### EXERCISE DIRECTIONS
Return exactly the lines below, starting with the one that has "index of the" and going on through the one that has "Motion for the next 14".

━━━━━ INFORMATION GIVEN

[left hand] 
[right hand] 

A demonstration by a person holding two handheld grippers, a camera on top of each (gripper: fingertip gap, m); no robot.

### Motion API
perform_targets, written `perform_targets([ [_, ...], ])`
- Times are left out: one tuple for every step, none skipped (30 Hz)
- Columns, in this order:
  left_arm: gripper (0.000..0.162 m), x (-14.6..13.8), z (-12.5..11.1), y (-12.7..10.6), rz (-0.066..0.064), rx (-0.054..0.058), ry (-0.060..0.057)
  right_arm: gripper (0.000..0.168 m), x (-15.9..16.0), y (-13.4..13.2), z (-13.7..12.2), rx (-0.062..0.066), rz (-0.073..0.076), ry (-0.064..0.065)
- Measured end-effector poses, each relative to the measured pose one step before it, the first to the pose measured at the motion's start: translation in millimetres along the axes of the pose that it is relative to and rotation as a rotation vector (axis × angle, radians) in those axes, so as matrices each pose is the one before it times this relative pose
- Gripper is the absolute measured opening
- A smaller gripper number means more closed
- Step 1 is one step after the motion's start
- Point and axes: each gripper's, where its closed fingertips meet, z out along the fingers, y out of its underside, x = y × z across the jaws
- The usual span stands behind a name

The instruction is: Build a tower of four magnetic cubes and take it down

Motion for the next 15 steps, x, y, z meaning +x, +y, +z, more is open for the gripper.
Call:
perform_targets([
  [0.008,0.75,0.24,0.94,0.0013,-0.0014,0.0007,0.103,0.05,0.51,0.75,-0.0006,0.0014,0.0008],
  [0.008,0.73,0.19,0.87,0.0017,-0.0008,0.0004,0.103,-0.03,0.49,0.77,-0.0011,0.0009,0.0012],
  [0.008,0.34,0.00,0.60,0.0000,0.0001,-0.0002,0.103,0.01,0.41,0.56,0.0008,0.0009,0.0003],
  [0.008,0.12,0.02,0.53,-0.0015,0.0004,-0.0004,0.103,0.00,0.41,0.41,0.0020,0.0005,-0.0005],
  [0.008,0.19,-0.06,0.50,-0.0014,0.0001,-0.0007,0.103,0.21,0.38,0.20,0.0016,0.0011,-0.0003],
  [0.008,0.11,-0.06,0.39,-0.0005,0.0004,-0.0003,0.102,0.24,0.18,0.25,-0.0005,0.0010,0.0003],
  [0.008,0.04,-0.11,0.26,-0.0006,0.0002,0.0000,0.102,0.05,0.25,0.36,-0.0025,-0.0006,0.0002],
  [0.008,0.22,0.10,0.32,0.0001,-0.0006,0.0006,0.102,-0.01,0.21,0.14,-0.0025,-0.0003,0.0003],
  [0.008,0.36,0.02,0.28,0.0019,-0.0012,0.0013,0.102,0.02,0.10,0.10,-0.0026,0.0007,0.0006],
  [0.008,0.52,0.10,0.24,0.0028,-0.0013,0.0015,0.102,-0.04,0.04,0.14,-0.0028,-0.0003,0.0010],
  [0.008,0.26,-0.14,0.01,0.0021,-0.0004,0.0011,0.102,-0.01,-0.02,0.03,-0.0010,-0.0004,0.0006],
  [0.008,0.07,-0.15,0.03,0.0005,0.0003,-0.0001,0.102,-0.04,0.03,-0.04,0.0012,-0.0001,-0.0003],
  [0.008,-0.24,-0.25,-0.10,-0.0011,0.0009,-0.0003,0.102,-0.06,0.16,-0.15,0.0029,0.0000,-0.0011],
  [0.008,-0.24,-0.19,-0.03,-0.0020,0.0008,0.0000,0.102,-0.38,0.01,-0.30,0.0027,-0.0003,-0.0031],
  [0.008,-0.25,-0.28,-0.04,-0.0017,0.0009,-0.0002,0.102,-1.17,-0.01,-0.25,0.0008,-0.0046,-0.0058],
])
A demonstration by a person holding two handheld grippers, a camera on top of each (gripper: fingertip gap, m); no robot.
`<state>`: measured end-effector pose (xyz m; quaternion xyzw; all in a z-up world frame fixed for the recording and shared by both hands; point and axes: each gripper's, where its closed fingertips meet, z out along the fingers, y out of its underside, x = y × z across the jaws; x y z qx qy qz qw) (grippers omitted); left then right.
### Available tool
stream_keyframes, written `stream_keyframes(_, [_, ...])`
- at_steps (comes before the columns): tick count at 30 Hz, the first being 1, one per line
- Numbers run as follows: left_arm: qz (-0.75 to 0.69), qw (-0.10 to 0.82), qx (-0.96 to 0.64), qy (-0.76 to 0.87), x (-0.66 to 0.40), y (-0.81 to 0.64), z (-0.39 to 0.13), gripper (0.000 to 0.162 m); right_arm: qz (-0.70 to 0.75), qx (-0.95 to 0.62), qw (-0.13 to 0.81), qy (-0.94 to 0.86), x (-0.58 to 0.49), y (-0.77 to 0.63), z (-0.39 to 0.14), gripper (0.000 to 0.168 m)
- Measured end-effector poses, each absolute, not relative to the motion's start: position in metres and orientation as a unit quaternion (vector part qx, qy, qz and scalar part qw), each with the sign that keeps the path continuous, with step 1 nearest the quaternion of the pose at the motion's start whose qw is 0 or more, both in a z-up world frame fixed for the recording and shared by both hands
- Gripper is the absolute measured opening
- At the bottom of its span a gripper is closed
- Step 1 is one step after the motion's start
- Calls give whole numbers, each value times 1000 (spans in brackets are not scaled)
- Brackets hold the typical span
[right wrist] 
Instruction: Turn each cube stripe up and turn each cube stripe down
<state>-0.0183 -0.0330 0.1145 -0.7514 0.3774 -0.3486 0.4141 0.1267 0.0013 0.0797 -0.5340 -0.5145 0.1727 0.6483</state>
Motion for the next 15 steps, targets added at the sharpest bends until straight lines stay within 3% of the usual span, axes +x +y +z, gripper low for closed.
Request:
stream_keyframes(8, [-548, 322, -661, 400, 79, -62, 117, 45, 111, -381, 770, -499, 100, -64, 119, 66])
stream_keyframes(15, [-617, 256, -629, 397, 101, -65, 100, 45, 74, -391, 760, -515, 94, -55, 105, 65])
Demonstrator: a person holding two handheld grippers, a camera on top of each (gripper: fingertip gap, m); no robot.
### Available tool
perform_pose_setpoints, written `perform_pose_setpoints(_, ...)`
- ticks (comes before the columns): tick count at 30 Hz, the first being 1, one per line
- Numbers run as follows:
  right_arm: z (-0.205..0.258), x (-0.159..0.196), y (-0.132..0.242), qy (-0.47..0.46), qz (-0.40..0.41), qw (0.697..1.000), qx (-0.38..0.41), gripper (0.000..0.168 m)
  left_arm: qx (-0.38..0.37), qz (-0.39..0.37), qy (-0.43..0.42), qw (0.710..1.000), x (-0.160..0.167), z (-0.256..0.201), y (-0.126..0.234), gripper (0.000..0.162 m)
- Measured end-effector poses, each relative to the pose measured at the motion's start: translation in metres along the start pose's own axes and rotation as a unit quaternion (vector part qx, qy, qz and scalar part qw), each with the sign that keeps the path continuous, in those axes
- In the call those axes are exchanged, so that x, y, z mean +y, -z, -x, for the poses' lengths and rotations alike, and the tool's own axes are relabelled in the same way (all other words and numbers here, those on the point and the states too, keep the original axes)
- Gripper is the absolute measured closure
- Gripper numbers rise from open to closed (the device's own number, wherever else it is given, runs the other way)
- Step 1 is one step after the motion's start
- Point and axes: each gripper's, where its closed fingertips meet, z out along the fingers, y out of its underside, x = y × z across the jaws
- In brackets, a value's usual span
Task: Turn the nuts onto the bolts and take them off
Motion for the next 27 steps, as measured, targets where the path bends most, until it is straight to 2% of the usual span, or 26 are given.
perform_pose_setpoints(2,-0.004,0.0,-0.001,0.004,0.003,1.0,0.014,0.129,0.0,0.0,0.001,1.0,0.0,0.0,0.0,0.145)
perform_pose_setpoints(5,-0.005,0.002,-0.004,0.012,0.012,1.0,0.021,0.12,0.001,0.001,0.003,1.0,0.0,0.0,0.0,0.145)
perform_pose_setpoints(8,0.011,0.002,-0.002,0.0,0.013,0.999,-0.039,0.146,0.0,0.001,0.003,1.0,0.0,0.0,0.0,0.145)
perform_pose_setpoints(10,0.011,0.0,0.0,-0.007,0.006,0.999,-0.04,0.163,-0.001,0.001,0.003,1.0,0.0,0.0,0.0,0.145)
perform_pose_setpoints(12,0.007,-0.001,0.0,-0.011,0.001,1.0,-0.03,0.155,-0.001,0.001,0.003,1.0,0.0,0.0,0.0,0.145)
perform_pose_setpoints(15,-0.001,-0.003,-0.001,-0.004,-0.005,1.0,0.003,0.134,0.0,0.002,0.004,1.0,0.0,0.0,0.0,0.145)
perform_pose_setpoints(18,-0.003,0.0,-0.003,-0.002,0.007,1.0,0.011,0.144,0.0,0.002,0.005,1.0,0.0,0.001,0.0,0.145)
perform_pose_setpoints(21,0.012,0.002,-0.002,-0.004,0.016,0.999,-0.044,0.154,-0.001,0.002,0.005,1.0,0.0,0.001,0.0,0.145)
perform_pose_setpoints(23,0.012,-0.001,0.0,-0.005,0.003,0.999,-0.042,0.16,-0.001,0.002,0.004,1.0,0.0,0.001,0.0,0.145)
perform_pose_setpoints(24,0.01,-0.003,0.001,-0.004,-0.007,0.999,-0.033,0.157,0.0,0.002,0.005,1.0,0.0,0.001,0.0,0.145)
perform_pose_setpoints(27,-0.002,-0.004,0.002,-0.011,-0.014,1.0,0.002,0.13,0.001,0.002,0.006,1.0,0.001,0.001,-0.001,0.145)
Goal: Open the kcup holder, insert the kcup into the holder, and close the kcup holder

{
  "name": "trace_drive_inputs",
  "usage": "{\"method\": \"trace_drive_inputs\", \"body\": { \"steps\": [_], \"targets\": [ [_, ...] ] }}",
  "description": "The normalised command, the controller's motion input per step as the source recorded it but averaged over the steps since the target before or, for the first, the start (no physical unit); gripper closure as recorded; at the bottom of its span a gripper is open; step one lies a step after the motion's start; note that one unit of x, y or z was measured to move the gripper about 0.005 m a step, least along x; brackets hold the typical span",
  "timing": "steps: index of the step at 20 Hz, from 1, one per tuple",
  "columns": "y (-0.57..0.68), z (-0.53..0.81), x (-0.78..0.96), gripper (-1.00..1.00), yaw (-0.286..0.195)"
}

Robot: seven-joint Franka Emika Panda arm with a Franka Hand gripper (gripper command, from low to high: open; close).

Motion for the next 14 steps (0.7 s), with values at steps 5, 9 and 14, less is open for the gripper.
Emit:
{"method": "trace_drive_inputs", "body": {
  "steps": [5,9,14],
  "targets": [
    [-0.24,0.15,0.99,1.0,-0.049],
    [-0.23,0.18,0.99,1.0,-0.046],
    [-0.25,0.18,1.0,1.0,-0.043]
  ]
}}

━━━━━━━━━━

### FINAL ANSWER
  "timing": "steps: index of the step at 20 Hz, from 1, one per tuple",
  "columns": "y (-0.57..0.68), z (-0.53..0.81), x (-0.78..0.96), gripper (-1.00..1.00), yaw (-0.286..0.195)"
}

Robot: seven-joint Franka Emika Panda arm with a Franka Hand gripper (gripper command, from low to high: open; close).

Motion for the next 14 steps (0.7 s), with values at steps 5, 9 and 14, less is open for the gripper.

Nothing else belongs to this exercise.